*** Supplied records Section Begins ***

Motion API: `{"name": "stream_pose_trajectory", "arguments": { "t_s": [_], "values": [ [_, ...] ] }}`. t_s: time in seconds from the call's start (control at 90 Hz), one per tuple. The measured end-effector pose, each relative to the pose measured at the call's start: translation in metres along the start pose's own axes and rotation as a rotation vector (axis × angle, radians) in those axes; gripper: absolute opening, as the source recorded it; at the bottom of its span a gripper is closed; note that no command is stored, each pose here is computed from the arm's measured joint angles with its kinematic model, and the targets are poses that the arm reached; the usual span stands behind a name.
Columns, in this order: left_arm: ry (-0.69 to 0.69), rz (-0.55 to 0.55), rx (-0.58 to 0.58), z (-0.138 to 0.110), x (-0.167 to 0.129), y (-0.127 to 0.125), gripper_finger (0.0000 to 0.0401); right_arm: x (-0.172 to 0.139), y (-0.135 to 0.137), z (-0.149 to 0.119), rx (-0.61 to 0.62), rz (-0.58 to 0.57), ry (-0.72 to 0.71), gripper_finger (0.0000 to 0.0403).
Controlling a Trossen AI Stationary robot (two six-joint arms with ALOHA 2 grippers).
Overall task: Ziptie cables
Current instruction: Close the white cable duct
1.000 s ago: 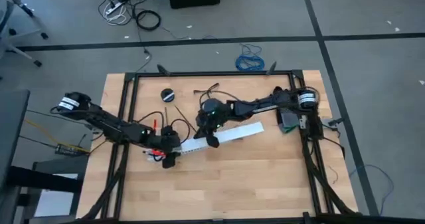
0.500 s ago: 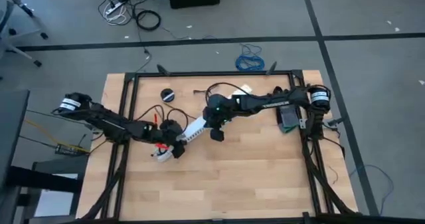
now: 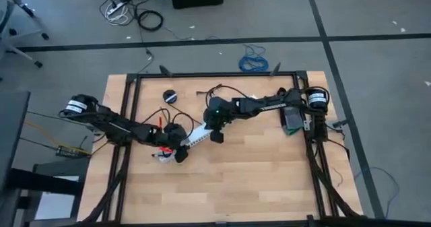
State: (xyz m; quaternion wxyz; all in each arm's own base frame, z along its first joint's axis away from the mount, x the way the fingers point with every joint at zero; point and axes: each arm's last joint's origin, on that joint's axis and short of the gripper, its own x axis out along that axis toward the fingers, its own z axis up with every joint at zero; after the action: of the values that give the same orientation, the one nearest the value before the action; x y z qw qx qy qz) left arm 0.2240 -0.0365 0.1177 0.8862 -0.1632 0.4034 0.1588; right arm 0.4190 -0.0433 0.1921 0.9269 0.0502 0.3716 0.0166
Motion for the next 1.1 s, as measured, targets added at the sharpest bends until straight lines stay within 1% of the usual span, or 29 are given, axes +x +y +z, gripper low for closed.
{"name": "stream_pose_trajectory", "arguments": {
  "t_s": [0.256, 0.378, 0.522, 0.589, 0.7, 0.856, 1.011, 1.1],
  "values": [
    [-0.019, -0.021, 0.086, 0.002, 0.0, -0.002, 0.0285, 0.0, -0.003, 0.001, -0.009, -0.005, -0.01, 0.0],
    [-0.056, -0.043, 0.068, 0.005, 0.0, -0.004, 0.0293, 0.0, -0.003, 0.001, -0.011, -0.005, -0.011, 0.0],
    [-0.105, -0.073, 0.035, 0.01, 0.0, -0.007, 0.0293, 0.0, -0.003, 0.001, -0.011, -0.005, -0.011, 0.0],
    [-0.129, -0.089, 0.034, 0.013, -0.001, -0.009, 0.0292, 0.0, -0.003, 0.001, -0.016, -0.005, -0.01, 0.0],
    [-0.119, -0.106, 0.065, 0.012, -0.001, -0.009, 0.0292, 0.0, -0.003, 0.001, -0.02, -0.005, -0.009, 0.0],
    [-0.064, -0.06, 0.096, 0.016, -0.002, -0.009, 0.0291, 0.0, -0.003, 0.001, -0.03, -0.005, -0.009, 0.0],
    [0.009, 0.037, 0.162, 0.024, -0.006, -0.011, 0.0291, -0.001, -0.004, 0.001, -0.034, -0.008, -0.008, 0.0],
    [0.037, 0.078, 0.223, 0.028, -0.01, -0.015, 0.0291, -0.001, -0.006, 0.0, -0.037, -0.01, -0.005, 0.0]
  ]
}}
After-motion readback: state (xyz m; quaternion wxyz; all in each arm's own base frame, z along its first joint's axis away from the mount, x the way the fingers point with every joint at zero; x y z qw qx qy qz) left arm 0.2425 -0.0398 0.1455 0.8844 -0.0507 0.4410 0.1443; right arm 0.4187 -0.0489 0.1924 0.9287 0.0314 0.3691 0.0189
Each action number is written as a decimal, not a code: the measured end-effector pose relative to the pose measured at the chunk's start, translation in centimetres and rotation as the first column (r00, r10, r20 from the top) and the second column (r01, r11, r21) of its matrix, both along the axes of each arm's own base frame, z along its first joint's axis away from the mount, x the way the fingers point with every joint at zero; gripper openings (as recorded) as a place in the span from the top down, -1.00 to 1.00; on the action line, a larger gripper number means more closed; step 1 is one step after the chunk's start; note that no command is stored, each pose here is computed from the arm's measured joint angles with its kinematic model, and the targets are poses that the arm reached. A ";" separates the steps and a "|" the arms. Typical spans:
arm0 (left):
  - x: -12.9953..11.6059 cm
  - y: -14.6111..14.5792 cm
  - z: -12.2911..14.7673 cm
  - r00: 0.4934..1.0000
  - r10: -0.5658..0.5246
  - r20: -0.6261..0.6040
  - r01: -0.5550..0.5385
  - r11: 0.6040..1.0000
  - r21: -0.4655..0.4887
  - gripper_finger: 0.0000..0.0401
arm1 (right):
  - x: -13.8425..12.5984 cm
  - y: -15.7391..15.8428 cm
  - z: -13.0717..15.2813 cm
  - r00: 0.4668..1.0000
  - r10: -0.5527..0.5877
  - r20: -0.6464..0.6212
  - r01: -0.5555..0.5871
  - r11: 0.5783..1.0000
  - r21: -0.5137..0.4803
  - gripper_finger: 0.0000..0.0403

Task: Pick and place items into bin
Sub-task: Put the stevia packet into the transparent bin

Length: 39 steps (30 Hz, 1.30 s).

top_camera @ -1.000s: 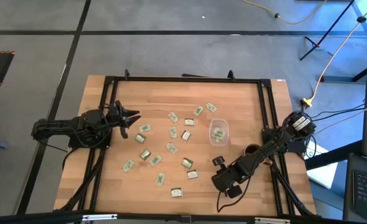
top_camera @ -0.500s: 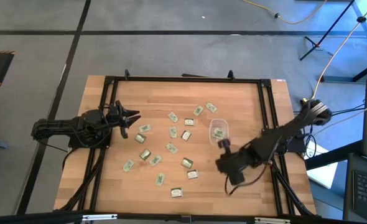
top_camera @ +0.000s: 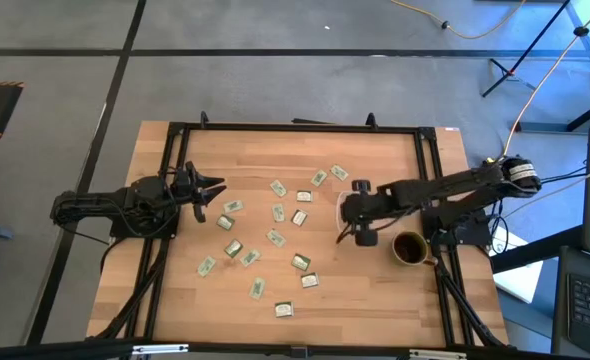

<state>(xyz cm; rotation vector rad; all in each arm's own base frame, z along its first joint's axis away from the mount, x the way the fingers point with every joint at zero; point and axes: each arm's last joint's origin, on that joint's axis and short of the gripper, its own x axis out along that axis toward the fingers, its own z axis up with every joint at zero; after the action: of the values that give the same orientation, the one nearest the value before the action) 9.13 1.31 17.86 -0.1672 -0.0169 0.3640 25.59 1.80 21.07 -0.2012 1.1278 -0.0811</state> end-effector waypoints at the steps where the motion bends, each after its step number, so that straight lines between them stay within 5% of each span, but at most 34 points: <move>1: 0.0 0.0 0.0 1.000 0.001 0.000 -0.001 1.000 0.000 0.47 | 0.0 -0.3 -0.3 1.000 -0.013 0.007 0.013 1.000 0.000 0.98; 18: 0.0 0.0 0.0 1.000 0.000 0.000 0.000 1.000 0.000 0.47 | -0.6 -1.4 -2.8 0.998 -0.057 0.041 0.057 0.998 0.004 0.97; 24: 0.0 0.0 0.0 1.000 0.000 0.000 0.000 1.000 0.000 0.47 | -0.6 -1.4 -2.8 0.998 -0.062 0.034 0.062 0.998 0.005 0.71; 30: 0.0 0.0 0.0 1.000 0.000 0.000 0.000 1.000 0.000 0.47 | 0.3 -1.4 -0.7 0.995 -0.087 0.058 0.086 0.996 0.012 0.50; 39: 0.0 0.0 0.0 1.000 0.001 0.000 -0.001 1.000 0.001 0.47 | 1.2 -5.0 5.3 0.968 -0.240 0.073 0.239 0.971 0.024 0.48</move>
<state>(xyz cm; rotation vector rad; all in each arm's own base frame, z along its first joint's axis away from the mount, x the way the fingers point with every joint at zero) 9.13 1.31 17.86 -0.1664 -0.0168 0.3646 26.82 -3.20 26.35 -0.0471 1.0731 -0.2928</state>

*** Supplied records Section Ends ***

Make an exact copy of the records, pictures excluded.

Motion API: `{"name": "stream_pose_trajectory", "arguments": { "t_s": [_], "values": [ [_, ...] ] }}`. t_s: time in seconds from the call's start (control at 90 Hz), one per tuple. The measured end-effector pose, each relative to the pose measured at the call's start: translation in metres along the start pose's own axes and rotation as a rotation vector (axis × angle, radians) in those axes; gripper: absolute opening, as the source recorded it; at the bottom of its span a gripper is closed; note that no command is stored, each pose here is computed from the arm's measured joint angles with its kinematic model, and the targets are poses that the arm reached; the usual span stands behind a name.
Columns, in this order: left_arm: ry (-0.69 to 0.69), rz (-0.55 to 0.55), rx (-0.58 to 0.58), z (-0.138 to 0.110), x (-0.167 to 0.129), y (-0.127 to 0.125), gripper_finger (0.0000 to 0.0401); right_arm: x (-0.172 to 0.139), y (-0.135 to 0.137), z (-0.149 to 0.119), rx (-0.61 to 0.62), rz (-0.58 to 0.57), ry (-0.72 to 0.71), gripper_finger (0.0000 to 0.0403).
Controlling a Trossen AI Stationary robot (two six-joint arms with ALOHA 2 grippers).
Overall task: Ziptie cables
Current instruction: Close the white cable duct
1.000 s ago: 
0.500 s ago: 
now: 
State: (xyz m; quaternion wxyz; all in each arm's own base frame, z along its first joint's axis away from the mount, x the way the fingers point with every joint at zero; point and axes: each arm's last joint's origin, on that joint's axis and short of the gripper, its own x axis out along that axis toward the fingers, its own z axis up with every joint at zero; after the action: of the values that give the same orientation, the one nearest the value before the action; x y z qw qx qy qz) left arm 0.2240 -0.0365 0.1177 0.8862 -0.1632 0.4034 0.1588; right arm 0.4190 -0.0433 0.1921 0.9269 0.0502 0.3716 0.0166
Motion for the next 1.1 s, as measured, targets added at the sharpest bends until straight lines stay within 1% of the usual span, or 29 are given, axes +x +y +z, gripper low for closed.
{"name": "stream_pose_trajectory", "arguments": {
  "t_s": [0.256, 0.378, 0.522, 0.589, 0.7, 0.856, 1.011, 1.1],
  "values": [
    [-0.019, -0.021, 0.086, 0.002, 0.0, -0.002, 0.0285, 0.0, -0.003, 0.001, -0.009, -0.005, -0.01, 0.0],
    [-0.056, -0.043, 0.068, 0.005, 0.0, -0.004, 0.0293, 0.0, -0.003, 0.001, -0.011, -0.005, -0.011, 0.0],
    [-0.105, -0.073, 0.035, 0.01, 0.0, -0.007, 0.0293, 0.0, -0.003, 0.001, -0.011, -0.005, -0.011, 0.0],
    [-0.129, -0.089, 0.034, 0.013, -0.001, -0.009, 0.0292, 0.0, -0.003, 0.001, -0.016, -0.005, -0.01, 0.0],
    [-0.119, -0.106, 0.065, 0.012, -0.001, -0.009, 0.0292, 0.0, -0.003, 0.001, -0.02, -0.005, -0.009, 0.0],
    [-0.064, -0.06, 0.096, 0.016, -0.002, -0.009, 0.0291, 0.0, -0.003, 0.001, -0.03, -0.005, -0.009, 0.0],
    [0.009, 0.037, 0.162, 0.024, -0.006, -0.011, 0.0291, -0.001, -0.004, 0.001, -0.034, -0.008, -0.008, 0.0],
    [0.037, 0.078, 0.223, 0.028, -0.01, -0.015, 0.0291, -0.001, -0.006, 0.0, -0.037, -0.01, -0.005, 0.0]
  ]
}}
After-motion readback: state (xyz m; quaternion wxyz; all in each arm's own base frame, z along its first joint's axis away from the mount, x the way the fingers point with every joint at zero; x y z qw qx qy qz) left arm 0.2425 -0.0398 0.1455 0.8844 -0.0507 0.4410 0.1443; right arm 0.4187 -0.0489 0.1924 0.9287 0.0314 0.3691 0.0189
Each action number is written as a decimal, not a code: the measured end-effector pose relative to the pose measured at the chunk's start, translation in centimetres and rotation as the first column (r00, r10, r20 from the top) and the second column (r01, r11, r21) of its matrix, both along the axes of each arm's own base frame, z along its first joint's axis away from the mount, x the way the fingers point with every joint at zero; gripper openings (as recorded) as a place in the span from the top down, -1.00 to 1.00; on the action line, a larger gripper number means more closed; step 1 is one step after the chunk's start; note that no command is stored, each pose here is computed from the arm's measured joint angles with its kinematic model, and the targets are poses that the arm reached. A ";" separates the steps and a "|" the arms. Typical spans:
arm0 (left):
  - x: -12.9953..11.6059 cm
  - y: -14.6111..14.5792 cm
  - z: -12.2911..14.7673 cm
  - r00: 0.4934..1.0000
  - r10: -0.5658..0.5246
  - r20: -0.6261..0.6040
  - r01: -0.5550..0.5385
  - r11: 0.6040..1.0000
  - r21: -0.4655..0.4887
  - gripper_finger: 0.0000..0.0401
arm1 (right):
  - x: -13.8425..12.5984 cm
  - y: -15.7391..15.8428 cm
  - z: -13.0717..15.2813 cm
  - r00: 0.4668..1.0000
  - r10: -0.5527..0.5877
  - r20: -0.6464..0.6212
  - r01: -0.5555..0.5871
  - r11: 0.5783..1.0000
  - r21: -0.5137..0.4803
  - gripper_finger: 0.0000..0.0403

Task: Pick and place items into bin
Sub-task: Put the stevia packet into the transparent bin

Length: 39 steps (30 Hz, 1.30 s).

top_camera @ -1.000s: 
top_camera @ -0.500s: 
top_camera @ +0.000s: 

<state>(xyz cm; rotation vector rad; all in each arm's own base frame, z along its first joint's axis away from the mount, x the way the fingers point with every joint at zero; point and axes: each arm's last joint's origin, on that joint's axis and short of the gripper, its own x axis out along that axis toward the fingers, its own z axis up with every joint at zero; after the action: of the values that give the same orientation, the one nearest the value before the action) 9.13 1.31 17.86 -0.1672 -0.0169 0.3640 25.59 1.80 21.07 -0.2012 1.1278 -0.0811</state> end-effector waypoints at the steps where the motion bends, each after its step number, so that straight lines between them stay within 5% of each span, but at most 34 points: <move>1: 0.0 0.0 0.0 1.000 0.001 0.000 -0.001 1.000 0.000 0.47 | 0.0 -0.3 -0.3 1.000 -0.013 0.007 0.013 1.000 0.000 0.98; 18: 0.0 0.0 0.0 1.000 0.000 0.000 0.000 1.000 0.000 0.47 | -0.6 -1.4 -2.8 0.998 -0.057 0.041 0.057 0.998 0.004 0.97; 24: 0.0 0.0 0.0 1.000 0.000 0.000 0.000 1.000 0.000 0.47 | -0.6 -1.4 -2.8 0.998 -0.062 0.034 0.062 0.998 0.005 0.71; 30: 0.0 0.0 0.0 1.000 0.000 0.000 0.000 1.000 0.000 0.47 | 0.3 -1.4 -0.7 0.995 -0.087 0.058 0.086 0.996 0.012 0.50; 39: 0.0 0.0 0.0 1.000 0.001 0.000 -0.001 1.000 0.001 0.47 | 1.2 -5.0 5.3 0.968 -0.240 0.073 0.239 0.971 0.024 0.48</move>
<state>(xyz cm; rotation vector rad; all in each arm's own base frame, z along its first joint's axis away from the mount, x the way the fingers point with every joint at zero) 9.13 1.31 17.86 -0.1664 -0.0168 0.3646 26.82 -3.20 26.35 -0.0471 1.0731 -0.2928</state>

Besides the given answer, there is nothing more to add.